== Segment start ==

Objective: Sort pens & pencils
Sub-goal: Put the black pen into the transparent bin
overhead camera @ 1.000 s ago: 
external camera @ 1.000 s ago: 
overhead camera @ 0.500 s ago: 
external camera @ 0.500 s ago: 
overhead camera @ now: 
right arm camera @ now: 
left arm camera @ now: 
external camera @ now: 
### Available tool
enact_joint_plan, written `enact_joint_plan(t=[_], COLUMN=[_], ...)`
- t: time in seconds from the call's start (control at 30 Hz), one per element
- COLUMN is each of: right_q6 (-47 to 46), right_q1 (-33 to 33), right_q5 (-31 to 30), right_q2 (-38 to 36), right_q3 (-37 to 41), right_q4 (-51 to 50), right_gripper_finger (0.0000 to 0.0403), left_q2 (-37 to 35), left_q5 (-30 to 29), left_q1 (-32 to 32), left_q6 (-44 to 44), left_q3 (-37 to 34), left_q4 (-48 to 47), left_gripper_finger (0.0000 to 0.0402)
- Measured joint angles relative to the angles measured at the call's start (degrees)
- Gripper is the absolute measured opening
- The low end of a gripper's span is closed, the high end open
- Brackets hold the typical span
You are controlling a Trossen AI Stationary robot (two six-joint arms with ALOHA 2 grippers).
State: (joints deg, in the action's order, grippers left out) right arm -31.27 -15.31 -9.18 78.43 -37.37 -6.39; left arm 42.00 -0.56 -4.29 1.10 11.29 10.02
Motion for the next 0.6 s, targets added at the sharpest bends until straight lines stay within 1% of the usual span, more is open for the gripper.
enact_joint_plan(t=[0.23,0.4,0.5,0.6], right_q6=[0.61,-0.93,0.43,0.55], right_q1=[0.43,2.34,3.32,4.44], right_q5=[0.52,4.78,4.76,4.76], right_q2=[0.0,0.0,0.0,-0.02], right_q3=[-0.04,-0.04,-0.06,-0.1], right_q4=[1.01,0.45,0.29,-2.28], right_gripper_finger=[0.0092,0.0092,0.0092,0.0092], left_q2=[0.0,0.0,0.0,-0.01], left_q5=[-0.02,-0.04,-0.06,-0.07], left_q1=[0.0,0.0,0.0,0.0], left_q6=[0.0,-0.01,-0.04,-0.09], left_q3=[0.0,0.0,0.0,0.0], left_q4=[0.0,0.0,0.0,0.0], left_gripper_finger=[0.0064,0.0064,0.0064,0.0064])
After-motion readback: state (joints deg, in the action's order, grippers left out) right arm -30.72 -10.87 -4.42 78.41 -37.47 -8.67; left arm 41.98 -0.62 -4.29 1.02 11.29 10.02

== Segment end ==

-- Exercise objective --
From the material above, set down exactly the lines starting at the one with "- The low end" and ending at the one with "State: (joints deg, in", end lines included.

-- Result for this task --
- The low end of a gripper's span is closed, the high end open
- Brackets hold the typical span
You are controlling a Trossen AI Stationary robot (two six-joint arms with ALOHA 2 grippers).
State: (joints deg, in the action's order, grippers left out) right arm -31.27 -15.31 -9.18 78.43 -37.37 -6.39; left arm 42.00 -0.56 -4.29 1.10 11.29 10.02

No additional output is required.